With fuel prices at high levels ($3.39 in California), Americans still have a thirst for gasoline. SUVs continue to grow in popularity. Just look at the roads and highways and you’ll see that a severe gas shortage would practically cripple the country. Americans drive more than 2.5 trillion miles per year in automobiles, light trucks and SUVs, according to a Motor and Equipment Manufacturers Association report. That’s equal to 14,000 round trips to the sun. The U.S. transportation system is the largest in the world and accounts for one-third of America’s greenhouse gas emissions – more than 515 million tons of CO2 each year. That’s nearly 70 percent of the oil consumed in the U.S. and more than we as a nation produce.
The problem is the lack of alternatives to travel. Relatives live across the country or even in neighboring states.

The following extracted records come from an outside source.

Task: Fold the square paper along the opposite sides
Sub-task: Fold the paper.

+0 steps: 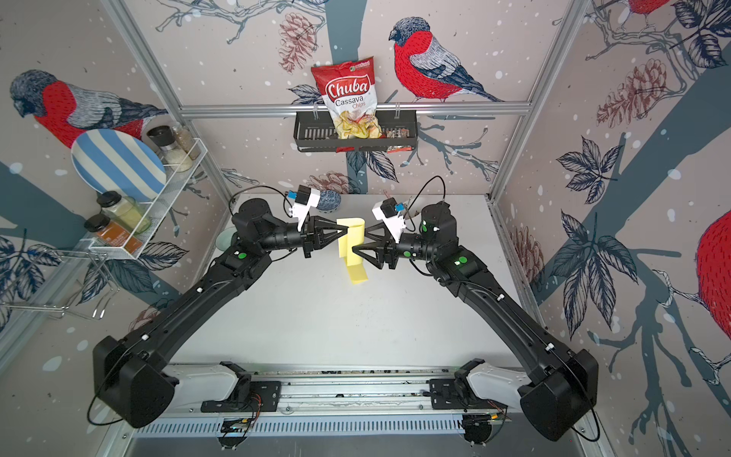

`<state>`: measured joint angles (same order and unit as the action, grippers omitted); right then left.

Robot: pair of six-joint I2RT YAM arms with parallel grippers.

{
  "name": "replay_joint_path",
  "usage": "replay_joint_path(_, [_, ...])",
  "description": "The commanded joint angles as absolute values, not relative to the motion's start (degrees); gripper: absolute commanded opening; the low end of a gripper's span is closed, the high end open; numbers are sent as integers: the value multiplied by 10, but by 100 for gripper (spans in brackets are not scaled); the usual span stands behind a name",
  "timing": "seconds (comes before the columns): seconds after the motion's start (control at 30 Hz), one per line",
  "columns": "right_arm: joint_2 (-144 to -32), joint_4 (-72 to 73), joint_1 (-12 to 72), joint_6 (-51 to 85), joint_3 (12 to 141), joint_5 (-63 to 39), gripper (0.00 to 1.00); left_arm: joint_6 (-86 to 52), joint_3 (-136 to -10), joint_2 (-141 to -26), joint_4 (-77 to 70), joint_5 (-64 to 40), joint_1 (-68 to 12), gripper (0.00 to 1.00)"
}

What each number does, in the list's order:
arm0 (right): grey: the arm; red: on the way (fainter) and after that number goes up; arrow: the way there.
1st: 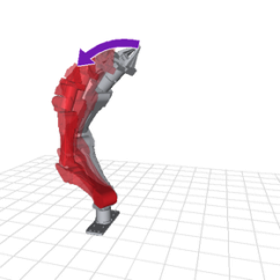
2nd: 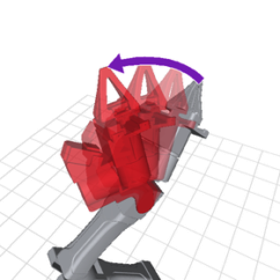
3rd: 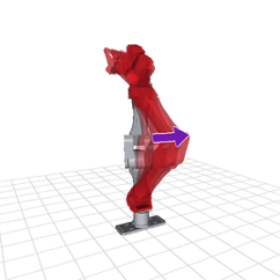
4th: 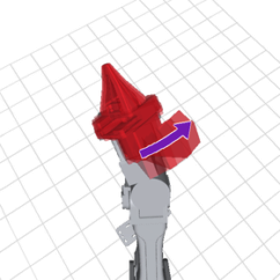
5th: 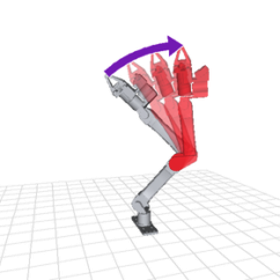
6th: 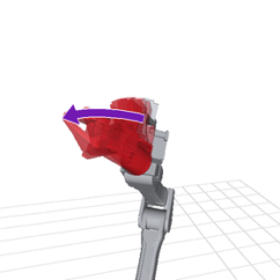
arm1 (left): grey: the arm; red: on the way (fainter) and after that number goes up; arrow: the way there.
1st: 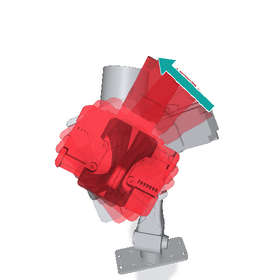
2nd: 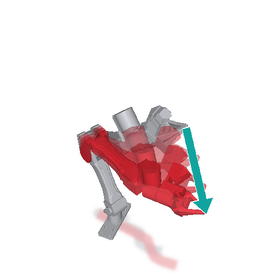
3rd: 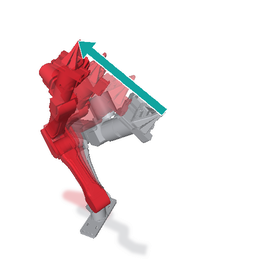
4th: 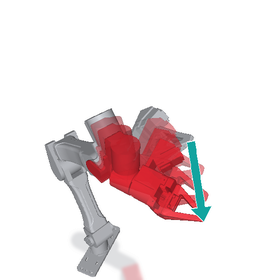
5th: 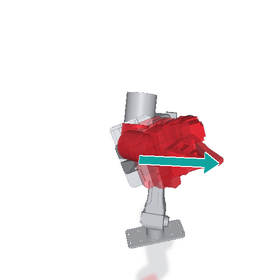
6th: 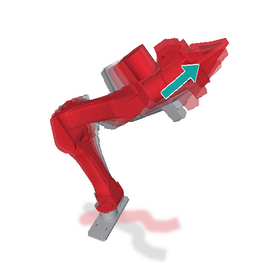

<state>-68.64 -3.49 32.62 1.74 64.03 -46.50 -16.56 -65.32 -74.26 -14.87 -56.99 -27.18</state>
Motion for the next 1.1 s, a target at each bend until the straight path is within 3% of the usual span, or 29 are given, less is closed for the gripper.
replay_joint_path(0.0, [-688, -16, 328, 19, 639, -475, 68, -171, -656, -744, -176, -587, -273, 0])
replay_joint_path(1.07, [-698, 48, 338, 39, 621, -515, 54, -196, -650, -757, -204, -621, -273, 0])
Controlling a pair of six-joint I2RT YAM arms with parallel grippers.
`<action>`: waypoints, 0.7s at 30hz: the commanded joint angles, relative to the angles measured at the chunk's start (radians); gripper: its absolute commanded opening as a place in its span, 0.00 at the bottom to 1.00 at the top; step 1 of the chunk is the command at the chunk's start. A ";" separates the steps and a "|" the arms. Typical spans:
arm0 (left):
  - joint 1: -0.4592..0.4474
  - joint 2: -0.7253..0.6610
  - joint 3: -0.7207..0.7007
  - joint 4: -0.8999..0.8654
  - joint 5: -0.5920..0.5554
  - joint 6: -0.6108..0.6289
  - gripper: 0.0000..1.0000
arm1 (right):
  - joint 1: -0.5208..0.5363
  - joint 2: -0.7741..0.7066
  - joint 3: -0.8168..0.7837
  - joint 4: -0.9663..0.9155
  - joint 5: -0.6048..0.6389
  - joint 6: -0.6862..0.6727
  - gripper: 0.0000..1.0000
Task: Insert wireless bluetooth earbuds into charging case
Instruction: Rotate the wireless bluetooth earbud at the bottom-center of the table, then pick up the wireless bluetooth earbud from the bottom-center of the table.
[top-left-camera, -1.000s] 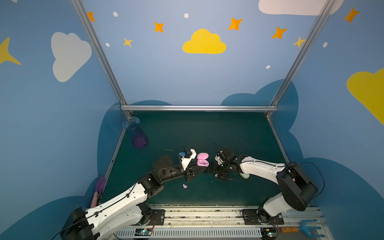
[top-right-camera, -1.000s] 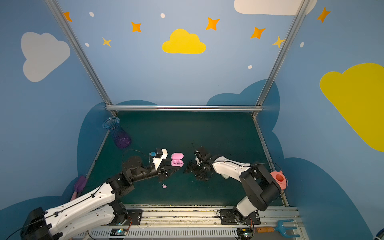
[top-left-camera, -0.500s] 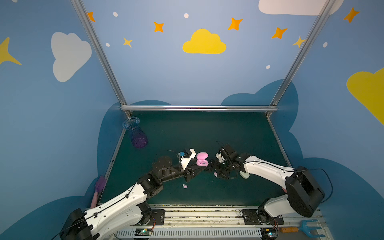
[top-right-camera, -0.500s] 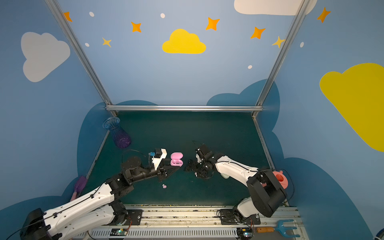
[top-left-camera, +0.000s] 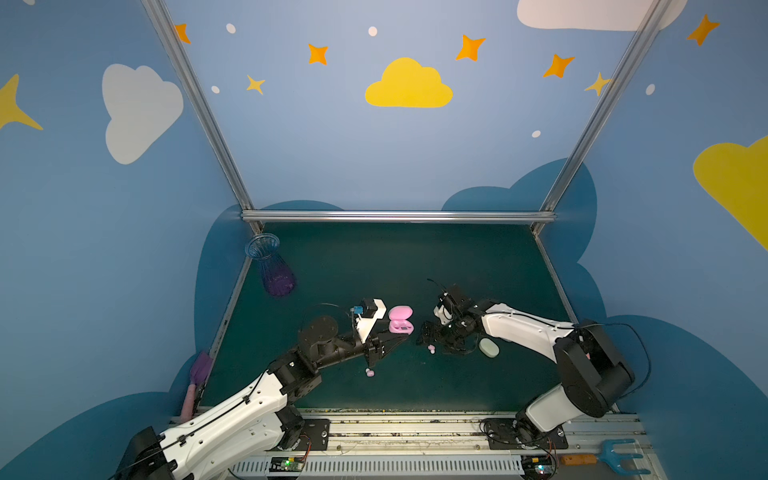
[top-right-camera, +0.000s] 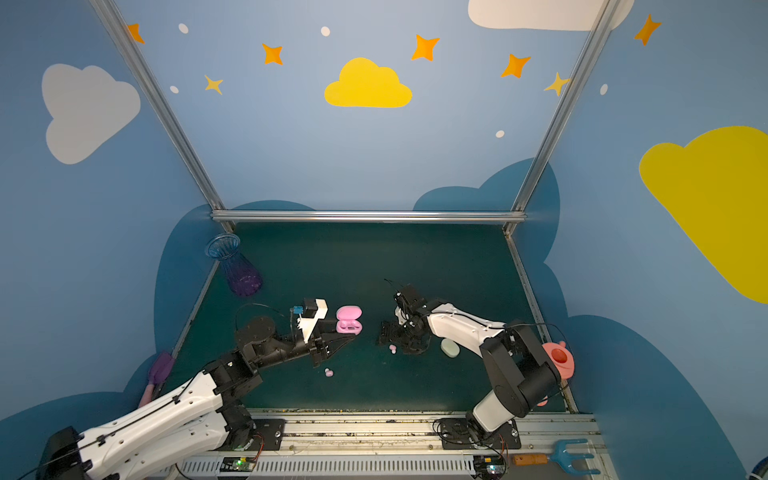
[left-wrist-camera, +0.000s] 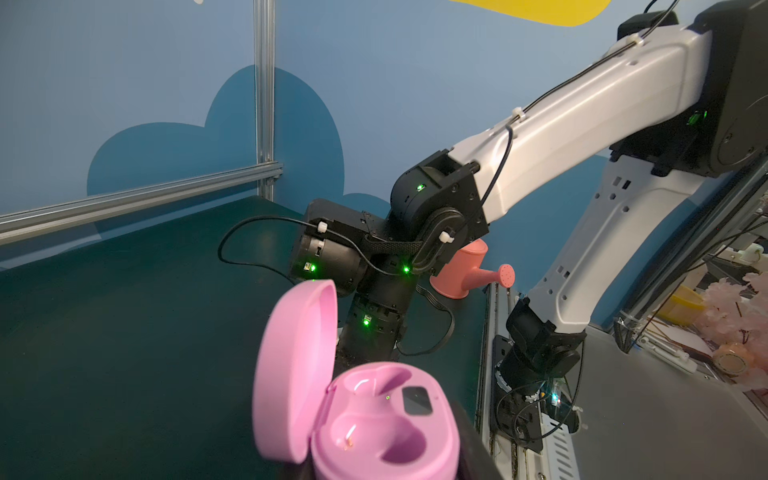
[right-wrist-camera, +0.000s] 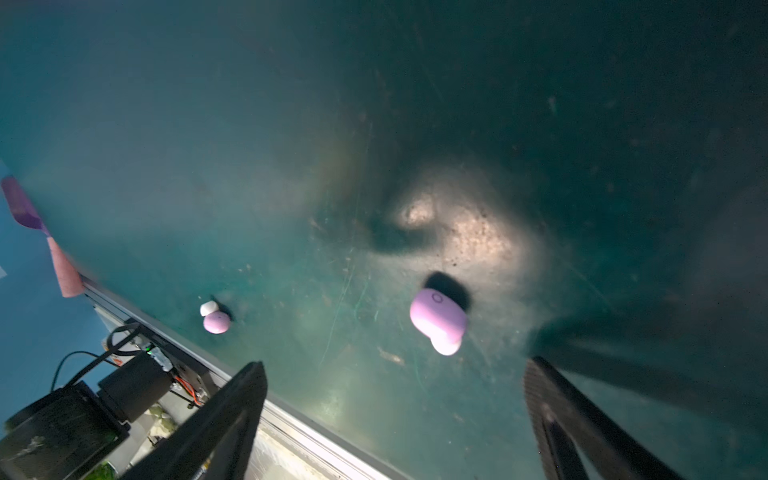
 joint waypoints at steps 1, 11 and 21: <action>0.002 -0.027 -0.012 -0.006 -0.017 -0.015 0.11 | 0.013 0.025 0.031 0.027 -0.007 -0.031 0.94; 0.003 -0.037 -0.015 -0.006 -0.025 -0.009 0.11 | 0.041 0.079 0.071 0.058 -0.017 -0.015 0.91; 0.004 -0.042 -0.020 -0.001 -0.026 -0.011 0.11 | 0.077 0.057 0.092 0.048 -0.026 0.025 0.91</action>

More and more families are moving away from their hometowns to find jobs, making major cities hubs for transients.
True Green, a book published by National Geographic, offers eight tips for travel that you can implement for long trips or just getting around your community:
- Hoof It - get in those 10,000 steps a day you need to stay healthy.
- Get on your bike - half of all car trips are 3 miles or less… a distance that can be covered just as quickly on a bike.
- Become a passenger - six in ten Americans have public transportation available but only ten percent use it with some frequency and only four percent use it as their primary means of getting to work.
- Choose a hybrid – a family driving a hybrid car will spend only $800-1500 per year in fuel compared to $2500-2800 driving a conventional car.
- Soft Pedal – at 75 mph, your car uses 15 percent more fuel than cruising at 65 mph.
- Small strokes – we’d save eight billion gallons of gas each year if every commuter in the U.S. just carried one more person.
- Fuel around - high-octane fuel, which contains up to one-third less sulfur than regular unleaded gas, provides more engine power, more efficient consumption and cleaner exhaust emissions.
- The Sky’s the Limit – a single, one-way coast-to-coast flight will dump an additional ton of CO2 and other greenhouse gases, per passenger, into the atmosphere. That’s double the emissions you’d release by driving cross-country in an SUV.
Useful, if not obvious, tips to keep in mind when planning your holiday trips in the coming weeks.